▶ WHAT IS EXPECTED:
Across the entries, how many lines have the string "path" in them? Reply with only a number.

----------

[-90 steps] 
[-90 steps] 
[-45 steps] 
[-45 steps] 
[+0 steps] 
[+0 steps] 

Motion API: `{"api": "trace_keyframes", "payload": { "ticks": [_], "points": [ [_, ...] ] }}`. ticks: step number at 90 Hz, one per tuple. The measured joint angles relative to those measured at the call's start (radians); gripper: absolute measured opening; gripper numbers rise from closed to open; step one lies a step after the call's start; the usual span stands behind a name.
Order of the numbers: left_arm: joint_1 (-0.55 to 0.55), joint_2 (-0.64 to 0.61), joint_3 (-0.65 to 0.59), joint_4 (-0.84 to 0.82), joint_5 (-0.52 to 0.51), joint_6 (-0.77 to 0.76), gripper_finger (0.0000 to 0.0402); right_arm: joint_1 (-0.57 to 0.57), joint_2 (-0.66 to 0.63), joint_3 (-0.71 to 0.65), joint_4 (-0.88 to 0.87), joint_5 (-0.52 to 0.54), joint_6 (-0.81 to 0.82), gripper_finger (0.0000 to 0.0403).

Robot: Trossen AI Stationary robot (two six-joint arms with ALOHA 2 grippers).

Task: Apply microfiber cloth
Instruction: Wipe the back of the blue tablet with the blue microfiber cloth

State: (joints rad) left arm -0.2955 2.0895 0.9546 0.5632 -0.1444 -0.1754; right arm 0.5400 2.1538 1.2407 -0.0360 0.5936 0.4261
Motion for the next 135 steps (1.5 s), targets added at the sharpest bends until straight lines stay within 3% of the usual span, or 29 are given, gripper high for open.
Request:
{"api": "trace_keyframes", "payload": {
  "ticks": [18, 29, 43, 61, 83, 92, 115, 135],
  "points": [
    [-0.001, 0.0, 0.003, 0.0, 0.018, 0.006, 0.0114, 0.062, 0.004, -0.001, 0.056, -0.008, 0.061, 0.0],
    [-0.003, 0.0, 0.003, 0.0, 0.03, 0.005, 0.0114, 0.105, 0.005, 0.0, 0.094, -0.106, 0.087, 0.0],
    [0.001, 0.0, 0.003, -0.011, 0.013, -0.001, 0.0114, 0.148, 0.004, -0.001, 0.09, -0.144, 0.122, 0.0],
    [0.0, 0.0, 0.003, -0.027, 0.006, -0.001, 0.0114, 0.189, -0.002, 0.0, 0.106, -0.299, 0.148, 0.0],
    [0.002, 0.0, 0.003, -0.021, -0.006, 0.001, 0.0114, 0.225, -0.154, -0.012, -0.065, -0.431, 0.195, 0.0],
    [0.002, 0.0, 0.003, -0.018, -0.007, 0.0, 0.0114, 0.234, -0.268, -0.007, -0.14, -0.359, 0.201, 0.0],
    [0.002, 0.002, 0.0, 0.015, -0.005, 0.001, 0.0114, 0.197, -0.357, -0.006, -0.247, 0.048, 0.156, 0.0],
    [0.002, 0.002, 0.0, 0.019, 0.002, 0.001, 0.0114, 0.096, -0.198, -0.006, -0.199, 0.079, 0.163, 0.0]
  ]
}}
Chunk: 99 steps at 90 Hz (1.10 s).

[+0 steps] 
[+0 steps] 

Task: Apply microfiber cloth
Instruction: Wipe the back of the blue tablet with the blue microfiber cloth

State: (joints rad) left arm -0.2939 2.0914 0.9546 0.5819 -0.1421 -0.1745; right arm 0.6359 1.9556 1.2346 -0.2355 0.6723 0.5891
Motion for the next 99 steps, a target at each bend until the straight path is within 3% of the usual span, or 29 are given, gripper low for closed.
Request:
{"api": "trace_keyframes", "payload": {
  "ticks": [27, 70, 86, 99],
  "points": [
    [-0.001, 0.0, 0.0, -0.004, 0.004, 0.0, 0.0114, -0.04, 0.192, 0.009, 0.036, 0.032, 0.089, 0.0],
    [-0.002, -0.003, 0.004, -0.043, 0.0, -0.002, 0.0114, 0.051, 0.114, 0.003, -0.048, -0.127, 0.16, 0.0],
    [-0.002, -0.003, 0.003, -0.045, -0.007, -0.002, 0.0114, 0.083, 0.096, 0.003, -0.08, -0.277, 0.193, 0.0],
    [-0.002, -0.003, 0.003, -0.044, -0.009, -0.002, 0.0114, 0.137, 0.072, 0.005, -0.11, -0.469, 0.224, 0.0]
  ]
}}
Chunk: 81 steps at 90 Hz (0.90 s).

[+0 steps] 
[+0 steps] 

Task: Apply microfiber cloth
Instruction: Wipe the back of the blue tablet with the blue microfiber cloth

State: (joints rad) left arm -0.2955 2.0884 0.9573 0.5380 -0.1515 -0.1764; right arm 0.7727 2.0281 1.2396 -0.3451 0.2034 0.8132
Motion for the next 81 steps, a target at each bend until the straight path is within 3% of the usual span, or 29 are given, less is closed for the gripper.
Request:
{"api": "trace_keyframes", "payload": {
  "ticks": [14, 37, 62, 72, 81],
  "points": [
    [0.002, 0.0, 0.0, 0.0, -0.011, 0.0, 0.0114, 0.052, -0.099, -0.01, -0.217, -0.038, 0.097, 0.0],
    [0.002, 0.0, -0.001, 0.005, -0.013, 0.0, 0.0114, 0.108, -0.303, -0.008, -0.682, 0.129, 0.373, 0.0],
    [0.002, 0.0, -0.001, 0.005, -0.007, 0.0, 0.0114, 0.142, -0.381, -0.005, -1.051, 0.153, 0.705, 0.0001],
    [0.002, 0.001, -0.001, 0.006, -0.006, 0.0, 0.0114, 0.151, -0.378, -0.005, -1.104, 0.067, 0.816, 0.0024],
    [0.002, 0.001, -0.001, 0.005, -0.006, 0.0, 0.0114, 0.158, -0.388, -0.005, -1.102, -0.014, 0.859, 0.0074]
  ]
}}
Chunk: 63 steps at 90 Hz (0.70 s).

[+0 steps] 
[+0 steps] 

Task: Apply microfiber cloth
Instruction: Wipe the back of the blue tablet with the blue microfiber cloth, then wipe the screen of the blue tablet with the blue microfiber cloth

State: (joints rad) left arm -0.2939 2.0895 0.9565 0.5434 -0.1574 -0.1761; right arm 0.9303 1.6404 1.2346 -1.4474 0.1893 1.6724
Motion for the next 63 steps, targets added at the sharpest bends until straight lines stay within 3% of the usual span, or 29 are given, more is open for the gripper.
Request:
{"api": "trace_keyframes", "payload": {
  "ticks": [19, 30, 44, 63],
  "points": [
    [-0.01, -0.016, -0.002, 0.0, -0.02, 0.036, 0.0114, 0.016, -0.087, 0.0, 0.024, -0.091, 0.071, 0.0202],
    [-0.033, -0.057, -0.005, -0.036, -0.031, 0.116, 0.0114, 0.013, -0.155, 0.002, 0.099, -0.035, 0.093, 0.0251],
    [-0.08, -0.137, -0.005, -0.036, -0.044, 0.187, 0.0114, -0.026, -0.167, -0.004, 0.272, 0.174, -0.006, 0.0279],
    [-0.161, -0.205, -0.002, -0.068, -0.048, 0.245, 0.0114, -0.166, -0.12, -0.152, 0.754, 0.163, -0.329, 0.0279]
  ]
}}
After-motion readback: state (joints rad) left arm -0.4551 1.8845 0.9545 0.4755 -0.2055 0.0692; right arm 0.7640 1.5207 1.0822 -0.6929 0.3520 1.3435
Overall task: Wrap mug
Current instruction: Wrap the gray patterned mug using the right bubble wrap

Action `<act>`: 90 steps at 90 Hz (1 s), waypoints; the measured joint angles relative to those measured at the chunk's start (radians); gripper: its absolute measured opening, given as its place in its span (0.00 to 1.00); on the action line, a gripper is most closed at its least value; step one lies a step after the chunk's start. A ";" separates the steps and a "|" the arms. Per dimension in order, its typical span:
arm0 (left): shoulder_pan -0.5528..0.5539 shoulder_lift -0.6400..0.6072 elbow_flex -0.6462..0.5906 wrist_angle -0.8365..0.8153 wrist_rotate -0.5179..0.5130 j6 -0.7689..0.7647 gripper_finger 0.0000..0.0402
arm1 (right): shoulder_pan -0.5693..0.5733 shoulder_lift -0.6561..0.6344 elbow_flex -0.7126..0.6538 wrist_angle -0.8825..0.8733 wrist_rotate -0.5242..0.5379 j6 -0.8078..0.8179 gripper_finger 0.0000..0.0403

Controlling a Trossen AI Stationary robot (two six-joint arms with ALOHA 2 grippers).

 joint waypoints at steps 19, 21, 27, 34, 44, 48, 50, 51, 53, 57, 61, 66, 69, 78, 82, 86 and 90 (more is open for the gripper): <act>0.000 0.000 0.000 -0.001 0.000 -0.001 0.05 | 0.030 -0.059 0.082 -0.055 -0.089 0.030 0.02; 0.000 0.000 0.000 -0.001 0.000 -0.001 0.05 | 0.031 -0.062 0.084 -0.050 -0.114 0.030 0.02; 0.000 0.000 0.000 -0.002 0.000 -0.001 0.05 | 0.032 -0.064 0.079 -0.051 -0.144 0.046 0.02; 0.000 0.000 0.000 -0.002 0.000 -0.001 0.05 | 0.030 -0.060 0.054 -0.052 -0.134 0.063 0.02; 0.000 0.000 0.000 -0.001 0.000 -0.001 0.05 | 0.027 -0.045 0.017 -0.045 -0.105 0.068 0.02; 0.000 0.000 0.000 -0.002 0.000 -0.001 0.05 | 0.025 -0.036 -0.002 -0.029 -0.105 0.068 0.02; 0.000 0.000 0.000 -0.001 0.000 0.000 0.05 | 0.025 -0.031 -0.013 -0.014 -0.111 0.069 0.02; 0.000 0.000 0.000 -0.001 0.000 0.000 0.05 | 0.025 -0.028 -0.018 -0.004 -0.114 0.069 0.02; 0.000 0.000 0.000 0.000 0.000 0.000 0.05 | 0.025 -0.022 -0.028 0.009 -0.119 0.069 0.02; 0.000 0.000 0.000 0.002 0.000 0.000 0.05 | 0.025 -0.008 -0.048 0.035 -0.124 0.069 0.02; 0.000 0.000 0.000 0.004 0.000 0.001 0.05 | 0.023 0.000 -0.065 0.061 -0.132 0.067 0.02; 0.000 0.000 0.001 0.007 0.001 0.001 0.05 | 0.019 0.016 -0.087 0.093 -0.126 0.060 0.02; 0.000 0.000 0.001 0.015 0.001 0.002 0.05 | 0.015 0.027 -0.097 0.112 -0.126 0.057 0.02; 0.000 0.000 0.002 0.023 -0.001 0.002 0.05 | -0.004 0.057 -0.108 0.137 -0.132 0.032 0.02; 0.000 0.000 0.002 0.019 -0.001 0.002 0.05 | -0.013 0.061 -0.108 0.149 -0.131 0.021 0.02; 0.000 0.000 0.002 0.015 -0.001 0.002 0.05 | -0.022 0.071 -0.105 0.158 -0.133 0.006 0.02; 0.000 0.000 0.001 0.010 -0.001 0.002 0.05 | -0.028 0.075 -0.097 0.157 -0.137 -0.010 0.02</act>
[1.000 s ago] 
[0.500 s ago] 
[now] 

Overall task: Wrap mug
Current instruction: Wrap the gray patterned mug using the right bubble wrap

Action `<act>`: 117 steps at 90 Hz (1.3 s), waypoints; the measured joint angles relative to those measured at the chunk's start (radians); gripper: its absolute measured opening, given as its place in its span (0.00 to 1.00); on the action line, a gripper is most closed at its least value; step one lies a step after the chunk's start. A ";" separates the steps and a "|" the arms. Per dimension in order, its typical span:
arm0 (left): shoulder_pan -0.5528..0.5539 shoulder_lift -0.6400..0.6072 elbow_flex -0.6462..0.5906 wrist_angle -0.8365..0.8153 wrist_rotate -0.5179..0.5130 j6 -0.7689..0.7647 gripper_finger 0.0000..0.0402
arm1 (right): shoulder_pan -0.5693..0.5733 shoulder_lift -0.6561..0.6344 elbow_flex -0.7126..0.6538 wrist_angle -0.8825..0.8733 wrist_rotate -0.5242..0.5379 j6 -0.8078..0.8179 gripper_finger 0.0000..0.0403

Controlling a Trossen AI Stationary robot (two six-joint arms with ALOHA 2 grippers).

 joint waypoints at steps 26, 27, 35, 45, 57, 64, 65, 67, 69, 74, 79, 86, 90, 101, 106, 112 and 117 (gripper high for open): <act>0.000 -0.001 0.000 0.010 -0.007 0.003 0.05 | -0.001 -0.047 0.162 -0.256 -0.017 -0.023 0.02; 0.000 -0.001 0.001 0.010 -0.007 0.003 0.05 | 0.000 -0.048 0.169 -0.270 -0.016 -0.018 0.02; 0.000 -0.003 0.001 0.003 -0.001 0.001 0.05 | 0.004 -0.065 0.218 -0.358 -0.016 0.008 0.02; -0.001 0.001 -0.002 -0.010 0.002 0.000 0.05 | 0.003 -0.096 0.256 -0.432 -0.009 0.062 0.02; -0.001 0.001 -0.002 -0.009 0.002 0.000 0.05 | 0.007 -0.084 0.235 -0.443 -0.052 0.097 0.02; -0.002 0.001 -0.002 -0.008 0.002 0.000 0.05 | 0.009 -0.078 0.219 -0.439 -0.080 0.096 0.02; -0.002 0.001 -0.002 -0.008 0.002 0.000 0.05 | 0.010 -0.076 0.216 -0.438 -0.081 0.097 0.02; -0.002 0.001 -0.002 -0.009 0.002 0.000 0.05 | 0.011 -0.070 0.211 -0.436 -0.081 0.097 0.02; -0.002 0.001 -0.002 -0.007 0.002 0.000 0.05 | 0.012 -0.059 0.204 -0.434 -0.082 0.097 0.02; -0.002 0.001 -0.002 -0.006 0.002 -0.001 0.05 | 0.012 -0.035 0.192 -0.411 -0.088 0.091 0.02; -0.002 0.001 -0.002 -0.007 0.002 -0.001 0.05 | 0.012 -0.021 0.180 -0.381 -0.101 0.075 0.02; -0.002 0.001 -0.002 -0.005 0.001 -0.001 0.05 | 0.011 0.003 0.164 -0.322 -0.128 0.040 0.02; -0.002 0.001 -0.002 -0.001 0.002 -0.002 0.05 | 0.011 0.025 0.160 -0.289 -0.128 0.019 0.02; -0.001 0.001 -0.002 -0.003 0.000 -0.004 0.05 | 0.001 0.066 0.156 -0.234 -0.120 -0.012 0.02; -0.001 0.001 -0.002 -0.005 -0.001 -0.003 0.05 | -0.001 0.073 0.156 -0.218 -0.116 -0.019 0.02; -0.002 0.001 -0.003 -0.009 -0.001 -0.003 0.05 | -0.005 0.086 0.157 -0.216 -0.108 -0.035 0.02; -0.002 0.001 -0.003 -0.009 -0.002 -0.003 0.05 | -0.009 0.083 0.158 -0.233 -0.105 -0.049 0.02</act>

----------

▶ RESULT:
2